(Data extracted from a collection)
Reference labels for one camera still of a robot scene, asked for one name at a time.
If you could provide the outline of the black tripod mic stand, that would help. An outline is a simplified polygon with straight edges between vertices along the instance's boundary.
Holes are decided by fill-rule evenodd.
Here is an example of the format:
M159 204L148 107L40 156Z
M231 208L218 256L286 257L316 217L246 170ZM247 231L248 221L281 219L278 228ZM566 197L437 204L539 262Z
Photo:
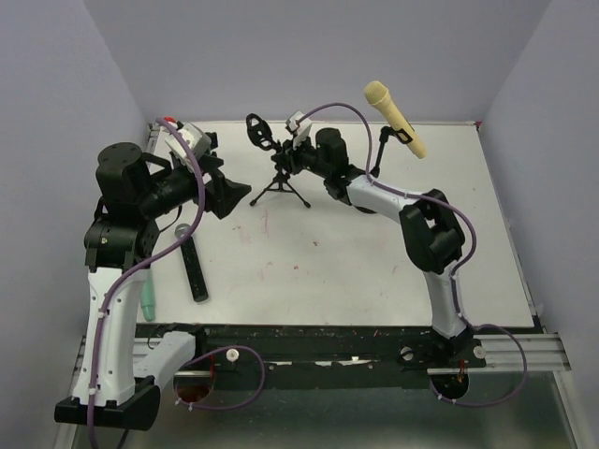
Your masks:
M245 124L247 136L255 147L264 152L274 151L270 159L274 164L275 175L262 192L250 201L250 206L254 207L264 194L273 192L293 194L309 209L312 205L289 182L291 173L283 165L283 145L273 138L268 122L257 114L250 113L245 118Z

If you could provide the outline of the black microphone with silver grille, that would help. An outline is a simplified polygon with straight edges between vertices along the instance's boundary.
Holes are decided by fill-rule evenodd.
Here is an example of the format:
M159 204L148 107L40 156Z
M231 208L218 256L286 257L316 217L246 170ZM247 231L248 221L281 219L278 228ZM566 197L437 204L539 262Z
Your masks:
M193 237L189 237L180 246L183 265L189 283L192 299L202 303L209 299L208 287L203 275L197 247Z

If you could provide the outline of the cream yellow microphone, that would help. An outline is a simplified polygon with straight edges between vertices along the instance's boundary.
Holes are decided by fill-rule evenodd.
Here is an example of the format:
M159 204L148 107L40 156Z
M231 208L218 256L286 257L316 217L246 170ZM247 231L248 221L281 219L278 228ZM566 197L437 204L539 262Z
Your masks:
M423 141L400 112L387 86L378 80L373 80L365 86L364 95L369 105L387 120L399 141L417 158L425 158L427 149Z

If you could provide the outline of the mint green microphone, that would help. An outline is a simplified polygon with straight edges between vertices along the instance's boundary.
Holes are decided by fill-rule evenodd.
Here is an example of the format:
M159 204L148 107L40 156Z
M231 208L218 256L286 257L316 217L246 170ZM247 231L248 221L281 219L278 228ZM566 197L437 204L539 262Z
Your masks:
M142 287L140 309L146 322L155 320L155 295L153 287L153 275L150 269L147 270L147 278Z

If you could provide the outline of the black round-base clip stand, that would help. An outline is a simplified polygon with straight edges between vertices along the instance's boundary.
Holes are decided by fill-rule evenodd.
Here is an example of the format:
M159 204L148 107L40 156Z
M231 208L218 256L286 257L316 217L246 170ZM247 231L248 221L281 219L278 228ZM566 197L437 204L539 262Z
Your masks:
M219 147L218 135L216 132L207 132L207 136L211 140L210 152L215 152Z

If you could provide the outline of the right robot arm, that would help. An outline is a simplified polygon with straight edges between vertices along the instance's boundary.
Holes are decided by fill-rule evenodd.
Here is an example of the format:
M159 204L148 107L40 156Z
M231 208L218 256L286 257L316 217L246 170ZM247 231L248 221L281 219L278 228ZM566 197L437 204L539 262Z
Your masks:
M274 162L285 172L309 171L323 180L335 200L397 223L405 251L422 271L431 302L431 357L449 367L464 356L474 331L461 309L458 262L465 235L443 192L395 193L374 182L349 162L346 144L336 128L323 128L315 140L298 146L291 139L275 144Z

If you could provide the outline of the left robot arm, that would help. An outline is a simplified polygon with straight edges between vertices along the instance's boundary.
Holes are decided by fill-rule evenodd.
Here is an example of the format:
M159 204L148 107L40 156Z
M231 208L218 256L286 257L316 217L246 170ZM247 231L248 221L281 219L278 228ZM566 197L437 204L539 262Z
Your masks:
M84 237L90 288L85 352L79 379L56 404L54 419L147 430L177 369L198 369L208 355L197 332L181 329L133 360L142 290L160 235L156 220L196 201L197 179L179 155L163 159L131 142L105 148L95 177L101 197Z

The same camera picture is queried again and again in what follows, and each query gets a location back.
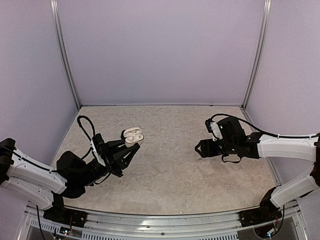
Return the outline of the white earbud charging case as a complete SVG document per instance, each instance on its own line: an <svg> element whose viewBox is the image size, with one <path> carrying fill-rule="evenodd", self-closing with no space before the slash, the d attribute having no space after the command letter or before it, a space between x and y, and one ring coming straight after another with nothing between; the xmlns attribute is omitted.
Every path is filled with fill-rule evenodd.
<svg viewBox="0 0 320 240"><path fill-rule="evenodd" d="M125 129L122 133L124 144L127 148L132 147L135 144L141 145L144 142L144 135L142 129L139 127L132 127Z"/></svg>

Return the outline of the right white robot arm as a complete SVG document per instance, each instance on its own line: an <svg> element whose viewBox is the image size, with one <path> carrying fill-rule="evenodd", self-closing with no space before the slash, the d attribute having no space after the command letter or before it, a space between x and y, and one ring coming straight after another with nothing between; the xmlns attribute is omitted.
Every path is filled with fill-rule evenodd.
<svg viewBox="0 0 320 240"><path fill-rule="evenodd" d="M220 156L222 159L236 155L239 159L288 158L312 163L304 173L287 183L269 190L256 210L256 218L266 222L276 209L286 203L320 188L320 135L281 135L255 128L247 135L241 123L247 123L239 117L222 114L223 118L214 121L211 117L205 121L209 139L200 140L194 150L202 158Z"/></svg>

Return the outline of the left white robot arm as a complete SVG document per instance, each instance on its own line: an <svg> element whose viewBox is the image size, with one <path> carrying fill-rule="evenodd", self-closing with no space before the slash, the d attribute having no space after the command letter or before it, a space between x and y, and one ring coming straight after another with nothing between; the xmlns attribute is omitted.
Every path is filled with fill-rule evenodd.
<svg viewBox="0 0 320 240"><path fill-rule="evenodd" d="M14 139L6 138L0 143L0 186L17 191L63 223L70 218L70 211L58 199L77 199L86 187L98 185L110 175L122 177L142 142L132 137L104 142L97 136L90 141L90 162L68 150L52 167L28 157L15 147Z"/></svg>

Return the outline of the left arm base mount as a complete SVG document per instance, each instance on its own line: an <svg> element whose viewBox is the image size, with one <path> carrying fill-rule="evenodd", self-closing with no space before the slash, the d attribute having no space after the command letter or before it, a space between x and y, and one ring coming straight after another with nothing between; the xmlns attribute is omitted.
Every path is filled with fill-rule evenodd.
<svg viewBox="0 0 320 240"><path fill-rule="evenodd" d="M70 209L66 207L52 206L43 213L43 217L46 220L50 220L63 225L68 225L71 227L83 228L88 213L81 210Z"/></svg>

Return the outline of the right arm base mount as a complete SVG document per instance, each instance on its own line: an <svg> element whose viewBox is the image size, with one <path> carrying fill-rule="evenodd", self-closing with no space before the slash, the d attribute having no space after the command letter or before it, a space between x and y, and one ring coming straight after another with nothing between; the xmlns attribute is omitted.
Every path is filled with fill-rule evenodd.
<svg viewBox="0 0 320 240"><path fill-rule="evenodd" d="M260 207L242 210L238 214L242 227L249 227L274 221L276 218L280 219L283 216L282 212L278 208L269 211L267 208Z"/></svg>

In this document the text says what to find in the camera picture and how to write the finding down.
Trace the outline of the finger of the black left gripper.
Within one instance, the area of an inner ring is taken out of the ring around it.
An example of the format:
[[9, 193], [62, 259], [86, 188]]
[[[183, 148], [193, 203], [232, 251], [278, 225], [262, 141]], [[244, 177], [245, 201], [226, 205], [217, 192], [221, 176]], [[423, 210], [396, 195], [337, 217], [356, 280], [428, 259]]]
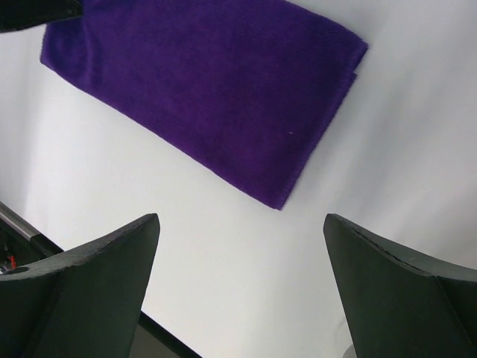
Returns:
[[83, 15], [83, 5], [76, 0], [1, 0], [0, 10], [2, 34]]

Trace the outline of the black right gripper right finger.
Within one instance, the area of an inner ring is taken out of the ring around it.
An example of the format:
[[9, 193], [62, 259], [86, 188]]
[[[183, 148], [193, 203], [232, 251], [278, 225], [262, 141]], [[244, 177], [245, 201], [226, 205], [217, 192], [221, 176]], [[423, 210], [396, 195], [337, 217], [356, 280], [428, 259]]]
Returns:
[[476, 270], [337, 214], [323, 234], [357, 357], [476, 356]]

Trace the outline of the purple towel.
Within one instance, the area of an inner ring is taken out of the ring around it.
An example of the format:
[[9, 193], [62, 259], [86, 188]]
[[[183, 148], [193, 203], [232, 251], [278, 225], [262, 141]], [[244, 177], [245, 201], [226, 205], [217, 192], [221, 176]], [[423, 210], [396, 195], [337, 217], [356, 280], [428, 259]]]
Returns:
[[40, 60], [279, 210], [366, 51], [288, 1], [85, 1], [47, 26]]

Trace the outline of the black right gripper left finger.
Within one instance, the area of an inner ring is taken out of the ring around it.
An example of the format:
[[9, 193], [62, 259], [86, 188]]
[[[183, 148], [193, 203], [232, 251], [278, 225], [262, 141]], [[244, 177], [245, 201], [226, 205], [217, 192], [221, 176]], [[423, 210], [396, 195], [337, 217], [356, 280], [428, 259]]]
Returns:
[[1, 276], [2, 357], [128, 357], [159, 241], [157, 214]]

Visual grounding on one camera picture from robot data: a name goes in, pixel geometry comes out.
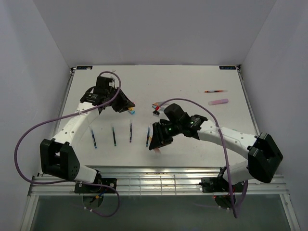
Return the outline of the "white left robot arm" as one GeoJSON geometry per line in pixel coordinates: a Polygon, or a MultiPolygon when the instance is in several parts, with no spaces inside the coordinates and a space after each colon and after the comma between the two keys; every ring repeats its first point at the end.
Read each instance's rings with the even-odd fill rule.
{"type": "Polygon", "coordinates": [[[41,168],[44,174],[67,181],[85,182],[91,192],[102,187],[98,171],[80,164],[74,151],[90,124],[102,110],[112,107],[115,112],[125,112],[135,104],[117,88],[99,90],[91,87],[80,99],[76,113],[51,140],[40,144],[41,168]]]}

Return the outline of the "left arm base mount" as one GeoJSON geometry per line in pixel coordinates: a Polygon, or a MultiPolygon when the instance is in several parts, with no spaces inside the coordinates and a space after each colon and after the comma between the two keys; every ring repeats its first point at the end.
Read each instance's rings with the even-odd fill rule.
{"type": "Polygon", "coordinates": [[[92,186],[82,183],[76,183],[74,193],[78,194],[101,194],[115,193],[117,186],[117,178],[102,178],[96,184],[100,186],[92,186]]]}

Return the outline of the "teal thin pen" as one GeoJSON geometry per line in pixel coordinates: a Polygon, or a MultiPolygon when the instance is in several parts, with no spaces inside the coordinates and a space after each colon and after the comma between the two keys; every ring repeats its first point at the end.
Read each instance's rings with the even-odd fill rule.
{"type": "Polygon", "coordinates": [[[148,129],[147,129],[146,147],[148,147],[148,145],[149,145],[150,130],[151,130],[151,123],[149,124],[148,129]]]}

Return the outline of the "orange pink highlighter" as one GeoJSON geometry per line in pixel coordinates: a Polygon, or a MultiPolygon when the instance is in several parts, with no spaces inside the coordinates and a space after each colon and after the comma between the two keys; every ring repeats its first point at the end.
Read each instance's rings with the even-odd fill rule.
{"type": "Polygon", "coordinates": [[[154,152],[155,152],[156,154],[161,154],[161,152],[160,152],[160,150],[159,150],[158,148],[155,148],[155,149],[154,149],[154,152]]]}

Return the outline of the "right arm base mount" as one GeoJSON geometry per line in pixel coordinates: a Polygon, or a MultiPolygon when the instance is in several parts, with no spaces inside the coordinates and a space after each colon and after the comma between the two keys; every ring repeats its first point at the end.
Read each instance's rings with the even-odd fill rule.
{"type": "MultiPolygon", "coordinates": [[[[206,193],[229,193],[229,183],[222,177],[201,178],[199,185],[202,187],[202,192],[206,193]]],[[[231,185],[233,193],[241,193],[244,190],[245,181],[231,185]]]]}

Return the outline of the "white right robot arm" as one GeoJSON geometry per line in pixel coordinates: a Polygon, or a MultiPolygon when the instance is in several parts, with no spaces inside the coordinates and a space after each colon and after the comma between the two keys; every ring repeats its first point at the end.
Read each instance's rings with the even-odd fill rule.
{"type": "Polygon", "coordinates": [[[229,191],[236,183],[250,179],[270,183],[283,159],[269,134],[256,136],[226,127],[218,128],[213,121],[200,115],[184,115],[180,119],[161,119],[153,123],[149,150],[171,144],[179,134],[220,145],[244,158],[244,161],[230,166],[217,179],[218,187],[223,191],[229,191]]]}

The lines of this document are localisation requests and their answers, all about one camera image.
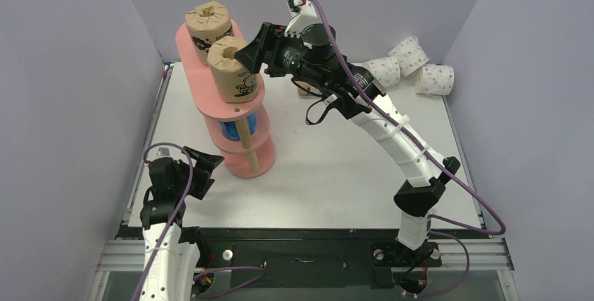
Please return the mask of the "brown roll front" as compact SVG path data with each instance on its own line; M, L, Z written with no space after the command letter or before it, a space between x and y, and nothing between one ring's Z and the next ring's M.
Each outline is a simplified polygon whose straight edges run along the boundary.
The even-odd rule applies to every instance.
M240 104L256 97L258 79L236 58L247 42L243 38L225 36L215 42L207 62L220 97L225 103Z

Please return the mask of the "blue roll sideways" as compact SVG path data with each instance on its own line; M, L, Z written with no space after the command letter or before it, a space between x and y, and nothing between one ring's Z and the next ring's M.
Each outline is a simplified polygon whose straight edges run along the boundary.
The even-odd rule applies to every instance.
M254 135L257 129L256 114L252 113L246 117L250 135ZM222 135L231 141L239 141L240 135L234 122L220 122L219 127Z

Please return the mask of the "brown paper roll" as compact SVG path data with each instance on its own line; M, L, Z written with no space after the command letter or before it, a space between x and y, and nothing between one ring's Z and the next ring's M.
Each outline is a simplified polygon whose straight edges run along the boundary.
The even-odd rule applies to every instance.
M217 1L195 7L185 14L185 25L198 59L207 65L211 46L225 36L234 36L229 10Z

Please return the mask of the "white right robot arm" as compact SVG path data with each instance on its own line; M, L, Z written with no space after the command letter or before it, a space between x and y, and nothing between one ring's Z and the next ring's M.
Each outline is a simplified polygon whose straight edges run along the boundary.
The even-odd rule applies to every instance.
M423 254L429 213L445 192L448 174L460 168L460 161L443 157L424 142L368 69L341 64L346 57L333 48L330 38L335 34L321 23L297 34L264 22L256 38L235 53L235 59L247 71L256 73L265 64L270 77L290 75L293 84L311 85L327 111L335 109L362 128L395 161L406 177L394 196L401 210L395 254L401 262L412 264Z

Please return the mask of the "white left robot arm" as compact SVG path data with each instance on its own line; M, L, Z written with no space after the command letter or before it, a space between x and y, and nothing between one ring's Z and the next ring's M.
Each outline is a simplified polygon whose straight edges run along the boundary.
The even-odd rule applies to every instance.
M184 160L161 156L145 161L151 184L140 212L144 270L132 300L189 300L194 270L209 256L198 227L188 229L190 239L181 239L185 199L205 197L214 183L212 173L224 158L188 146L180 151Z

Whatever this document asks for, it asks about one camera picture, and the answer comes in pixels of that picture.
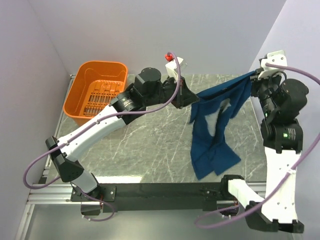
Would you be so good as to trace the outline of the blue Mickey Mouse t-shirt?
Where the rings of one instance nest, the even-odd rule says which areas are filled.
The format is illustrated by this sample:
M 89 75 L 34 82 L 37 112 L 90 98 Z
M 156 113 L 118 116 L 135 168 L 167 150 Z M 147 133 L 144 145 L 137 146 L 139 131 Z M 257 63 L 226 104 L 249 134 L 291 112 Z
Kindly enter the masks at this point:
M 210 173 L 217 176 L 240 162 L 240 157 L 226 143 L 225 129 L 251 96 L 254 71 L 210 87 L 197 94 L 191 105 L 193 125 L 191 164 L 198 180 Z

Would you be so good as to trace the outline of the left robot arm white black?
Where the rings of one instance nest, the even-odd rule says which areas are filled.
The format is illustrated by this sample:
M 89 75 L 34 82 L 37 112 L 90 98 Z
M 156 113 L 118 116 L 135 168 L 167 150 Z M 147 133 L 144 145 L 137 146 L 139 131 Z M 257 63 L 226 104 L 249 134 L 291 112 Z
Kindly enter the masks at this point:
M 45 144 L 64 183 L 76 185 L 88 201 L 102 200 L 103 193 L 97 179 L 79 162 L 83 152 L 110 133 L 145 115 L 149 106 L 168 102 L 182 109 L 199 100 L 188 88 L 184 77 L 180 81 L 175 77 L 167 77 L 162 82 L 159 70 L 145 68 L 124 92 L 113 98 L 94 118 L 69 135 L 49 137 Z

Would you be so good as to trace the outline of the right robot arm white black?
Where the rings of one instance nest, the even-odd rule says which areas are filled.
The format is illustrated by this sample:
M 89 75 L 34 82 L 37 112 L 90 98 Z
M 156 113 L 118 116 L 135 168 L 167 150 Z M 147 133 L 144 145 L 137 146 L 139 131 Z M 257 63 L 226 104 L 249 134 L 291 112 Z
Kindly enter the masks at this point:
M 265 196 L 261 197 L 239 175 L 225 175 L 219 193 L 235 198 L 246 211 L 250 229 L 261 232 L 302 234 L 295 205 L 296 166 L 303 150 L 303 129 L 297 116 L 307 104 L 309 89 L 283 71 L 259 79 L 253 76 L 251 95 L 257 97 L 264 118 L 260 124 L 267 160 Z

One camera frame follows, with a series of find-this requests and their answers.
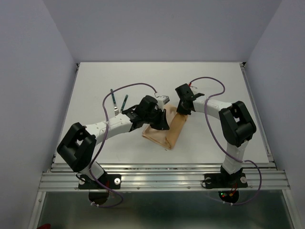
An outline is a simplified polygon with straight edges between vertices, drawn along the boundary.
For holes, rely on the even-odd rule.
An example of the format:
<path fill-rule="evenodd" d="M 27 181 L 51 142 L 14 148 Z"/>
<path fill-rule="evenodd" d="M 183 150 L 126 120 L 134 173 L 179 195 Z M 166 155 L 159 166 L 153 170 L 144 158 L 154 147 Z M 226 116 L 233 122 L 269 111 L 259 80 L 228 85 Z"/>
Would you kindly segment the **beige cloth napkin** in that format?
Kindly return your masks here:
<path fill-rule="evenodd" d="M 171 104 L 164 106 L 169 130 L 156 130 L 148 125 L 142 132 L 142 136 L 165 149 L 173 149 L 178 137 L 187 121 L 188 115 L 179 114 L 177 108 Z"/>

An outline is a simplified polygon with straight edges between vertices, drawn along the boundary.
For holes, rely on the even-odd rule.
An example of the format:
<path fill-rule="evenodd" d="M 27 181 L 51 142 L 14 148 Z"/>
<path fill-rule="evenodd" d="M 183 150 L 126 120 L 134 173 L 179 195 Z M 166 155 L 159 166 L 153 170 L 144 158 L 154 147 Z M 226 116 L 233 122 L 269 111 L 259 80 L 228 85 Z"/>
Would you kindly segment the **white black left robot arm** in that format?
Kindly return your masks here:
<path fill-rule="evenodd" d="M 144 124 L 156 130 L 169 130 L 164 106 L 170 101 L 166 95 L 145 96 L 139 104 L 122 111 L 108 121 L 91 125 L 74 123 L 57 147 L 57 153 L 77 173 L 85 174 L 90 183 L 101 188 L 106 183 L 106 172 L 92 158 L 96 145 L 119 134 L 129 133 Z"/>

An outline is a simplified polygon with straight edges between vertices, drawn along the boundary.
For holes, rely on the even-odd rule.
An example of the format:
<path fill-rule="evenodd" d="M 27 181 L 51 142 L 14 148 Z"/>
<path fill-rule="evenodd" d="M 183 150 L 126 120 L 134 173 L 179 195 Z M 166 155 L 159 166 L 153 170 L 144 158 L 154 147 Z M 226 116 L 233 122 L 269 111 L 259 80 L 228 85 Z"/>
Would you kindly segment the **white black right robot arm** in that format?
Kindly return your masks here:
<path fill-rule="evenodd" d="M 212 128 L 208 121 L 209 116 L 220 121 L 227 148 L 220 147 L 226 156 L 219 180 L 222 185 L 230 186 L 236 181 L 236 174 L 242 171 L 245 148 L 256 132 L 256 125 L 246 105 L 241 101 L 227 103 L 208 98 L 202 93 L 194 94 L 186 83 L 177 87 L 175 91 L 179 97 L 177 113 L 203 113 L 210 130 Z"/>

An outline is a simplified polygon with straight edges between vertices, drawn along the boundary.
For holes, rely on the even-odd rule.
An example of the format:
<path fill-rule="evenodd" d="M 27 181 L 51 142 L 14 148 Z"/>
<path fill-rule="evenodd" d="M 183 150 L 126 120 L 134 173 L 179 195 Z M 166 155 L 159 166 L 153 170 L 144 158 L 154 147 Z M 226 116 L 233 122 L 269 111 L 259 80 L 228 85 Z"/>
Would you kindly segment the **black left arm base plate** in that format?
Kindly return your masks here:
<path fill-rule="evenodd" d="M 104 189 L 94 179 L 85 174 L 77 174 L 76 177 L 79 180 L 78 189 L 80 190 Z M 98 178 L 98 181 L 110 189 L 118 190 L 121 188 L 122 176 L 120 174 L 106 174 Z"/>

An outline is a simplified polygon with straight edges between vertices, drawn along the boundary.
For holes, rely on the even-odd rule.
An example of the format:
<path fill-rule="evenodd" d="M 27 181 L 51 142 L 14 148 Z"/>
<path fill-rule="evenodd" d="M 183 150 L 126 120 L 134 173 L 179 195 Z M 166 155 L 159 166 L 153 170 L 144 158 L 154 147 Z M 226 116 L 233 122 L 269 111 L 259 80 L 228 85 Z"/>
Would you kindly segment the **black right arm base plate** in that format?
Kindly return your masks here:
<path fill-rule="evenodd" d="M 222 173 L 204 174 L 204 180 L 201 182 L 206 189 L 226 189 L 226 188 L 247 188 L 247 179 L 244 173 L 237 175 L 226 175 Z"/>

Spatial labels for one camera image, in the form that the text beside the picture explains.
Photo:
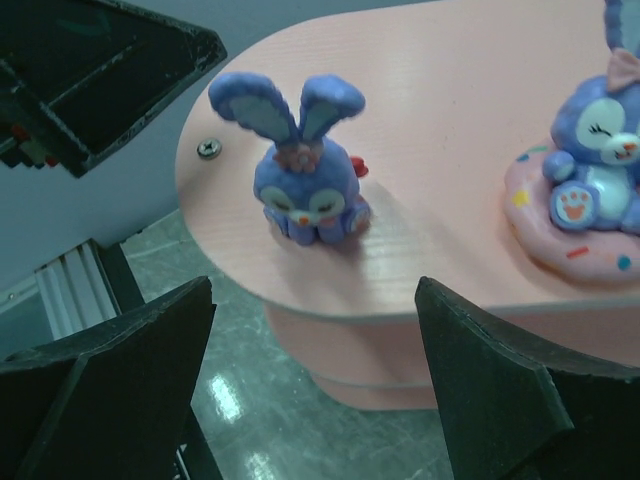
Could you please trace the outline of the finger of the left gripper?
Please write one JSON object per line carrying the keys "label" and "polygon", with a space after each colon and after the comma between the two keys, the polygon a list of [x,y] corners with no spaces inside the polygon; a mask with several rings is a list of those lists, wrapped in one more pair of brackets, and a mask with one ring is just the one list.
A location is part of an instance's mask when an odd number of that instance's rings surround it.
{"label": "finger of the left gripper", "polygon": [[1,161],[80,178],[226,57],[215,31],[124,1],[4,1]]}

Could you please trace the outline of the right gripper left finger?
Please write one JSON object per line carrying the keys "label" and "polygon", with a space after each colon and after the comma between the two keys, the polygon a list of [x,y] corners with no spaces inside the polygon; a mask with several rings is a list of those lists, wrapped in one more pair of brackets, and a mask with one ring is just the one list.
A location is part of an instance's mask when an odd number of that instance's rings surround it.
{"label": "right gripper left finger", "polygon": [[2,478],[171,478],[214,312],[198,277],[2,361]]}

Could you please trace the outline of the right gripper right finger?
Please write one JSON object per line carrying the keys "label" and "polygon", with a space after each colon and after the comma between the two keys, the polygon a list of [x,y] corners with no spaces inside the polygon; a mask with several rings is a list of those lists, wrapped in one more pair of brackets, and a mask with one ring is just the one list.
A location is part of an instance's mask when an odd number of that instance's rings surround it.
{"label": "right gripper right finger", "polygon": [[414,301],[457,479],[635,479],[639,371],[560,346],[422,277]]}

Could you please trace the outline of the small purple bunny toy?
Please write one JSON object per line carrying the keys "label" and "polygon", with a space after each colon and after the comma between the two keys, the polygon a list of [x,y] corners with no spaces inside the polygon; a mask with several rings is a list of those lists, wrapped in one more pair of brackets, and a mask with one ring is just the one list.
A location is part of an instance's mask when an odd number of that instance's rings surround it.
{"label": "small purple bunny toy", "polygon": [[210,84],[208,98],[222,119],[272,141],[255,168],[253,194],[283,236],[301,246],[337,244],[368,226],[360,180],[369,169],[328,136],[364,110],[357,87],[333,74],[311,76],[294,115],[267,76],[231,72]]}

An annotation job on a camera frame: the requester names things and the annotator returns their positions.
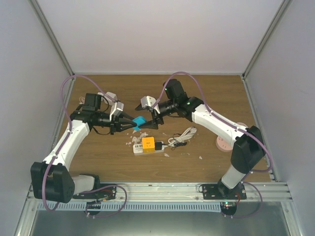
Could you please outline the blue plug adapter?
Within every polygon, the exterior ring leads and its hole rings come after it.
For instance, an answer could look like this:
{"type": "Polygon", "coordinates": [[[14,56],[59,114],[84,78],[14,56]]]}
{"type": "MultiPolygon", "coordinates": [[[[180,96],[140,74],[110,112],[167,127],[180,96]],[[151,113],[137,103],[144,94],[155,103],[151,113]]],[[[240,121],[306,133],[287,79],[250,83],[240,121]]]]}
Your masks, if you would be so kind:
{"type": "Polygon", "coordinates": [[[132,121],[134,123],[136,123],[136,126],[133,128],[135,131],[141,130],[139,128],[139,126],[141,126],[147,122],[147,120],[143,116],[138,116],[138,117],[134,118],[132,121]]]}

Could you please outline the yellow plug adapter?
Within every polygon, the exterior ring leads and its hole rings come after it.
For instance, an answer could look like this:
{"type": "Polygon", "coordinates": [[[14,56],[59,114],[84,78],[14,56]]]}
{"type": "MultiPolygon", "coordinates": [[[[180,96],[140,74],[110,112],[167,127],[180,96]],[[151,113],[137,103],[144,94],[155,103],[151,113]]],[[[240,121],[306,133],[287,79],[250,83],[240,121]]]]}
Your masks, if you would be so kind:
{"type": "Polygon", "coordinates": [[[155,152],[155,140],[154,140],[154,137],[144,137],[144,138],[142,138],[142,149],[143,149],[143,153],[153,153],[153,152],[155,152]]]}

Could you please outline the black charger plug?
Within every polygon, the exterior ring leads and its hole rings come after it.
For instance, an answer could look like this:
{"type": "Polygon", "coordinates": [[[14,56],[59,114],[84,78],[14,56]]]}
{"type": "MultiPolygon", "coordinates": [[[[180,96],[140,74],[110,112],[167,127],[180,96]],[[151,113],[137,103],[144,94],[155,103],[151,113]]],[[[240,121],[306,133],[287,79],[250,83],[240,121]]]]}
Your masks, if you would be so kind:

### What the task requires
Search the data above for the string "their" and return every line that has it.

### Answer box
The lines of this document are localisation requests and their answers, all about one camera image.
One camera frame follows, with a series of find-this requests and their answers.
An annotation job on a camera frame: the requester names things and the annotator returns their positions.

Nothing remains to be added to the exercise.